The Ten Commandments Of Pitching

Here are ten commandments for pitching success (pls read in big, booming voice):

1. Thou shalt prepare for the five stages of the meeting.

If you do not know what the five stages are, you will acquaint yourself here.

2. Thou shalt not talk about who has been attached, was considering, or has been interested in the project.

This is equivalent to saying, “Here is a list of people who have already passed.”

3. Thou shalt not “get down to business.”

You will take the time to make small-talk and get to know the decision-maker first.

4. Thou shalt not “wing” your pitch.

You will consider preparation techniques such as writing your pitch out by hand, pitching on video and then watching your performance, and taking a practice meeting with a friend.

5. Thou shalt lead with genre.

Specifically, the first few words of your pitch will be something like, “My story is a (GENRE)….”

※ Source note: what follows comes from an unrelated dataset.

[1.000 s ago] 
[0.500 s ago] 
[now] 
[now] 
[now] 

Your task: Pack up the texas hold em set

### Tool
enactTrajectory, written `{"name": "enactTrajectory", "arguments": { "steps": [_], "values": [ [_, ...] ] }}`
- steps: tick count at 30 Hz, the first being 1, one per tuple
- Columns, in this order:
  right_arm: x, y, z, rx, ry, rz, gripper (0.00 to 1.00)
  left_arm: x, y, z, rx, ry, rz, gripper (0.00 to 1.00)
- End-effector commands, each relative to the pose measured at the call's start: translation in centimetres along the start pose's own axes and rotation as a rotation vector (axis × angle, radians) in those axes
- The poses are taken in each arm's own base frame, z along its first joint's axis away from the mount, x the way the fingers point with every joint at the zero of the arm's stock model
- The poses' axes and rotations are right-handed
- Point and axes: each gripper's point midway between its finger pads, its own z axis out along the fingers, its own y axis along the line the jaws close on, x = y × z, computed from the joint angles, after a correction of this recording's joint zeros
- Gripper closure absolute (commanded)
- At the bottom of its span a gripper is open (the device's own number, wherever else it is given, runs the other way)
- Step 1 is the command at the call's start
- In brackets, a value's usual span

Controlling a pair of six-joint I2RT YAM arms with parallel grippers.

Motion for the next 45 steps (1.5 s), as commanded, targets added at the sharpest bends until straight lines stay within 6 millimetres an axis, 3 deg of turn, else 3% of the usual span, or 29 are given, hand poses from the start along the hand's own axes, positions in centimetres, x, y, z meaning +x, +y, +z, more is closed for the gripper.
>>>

6. Thou shalt refer to a maximum of three characters by name.

If other characters need to be mentioned, do so by how they relate to the main characters, e.g., Karin’s best friend, Ryan’s evil twin.

7. Thou shalt write down the names of the decision-makers you meet.

Don’t suffer the fate of, “I had a great meeting, but I can’t remember his or her name….”

8. Thou shalt prepare for likely questions.

Use your Answerbank to prepare answers for the most common questions in advance.

9. Thou shalt not argue the point.

If you get a note you don’t like from a decision-maker in an initial meeting, don’t argue. Instead, just say, “Thanks, let me think about that.”

10. Thou shalt adapt to patterns of feedback.

You will consider all of the notes you are receiving, look for patterns, and discover ways to improve your pitch, your project, or both.

Any other commandments that should be added to this list?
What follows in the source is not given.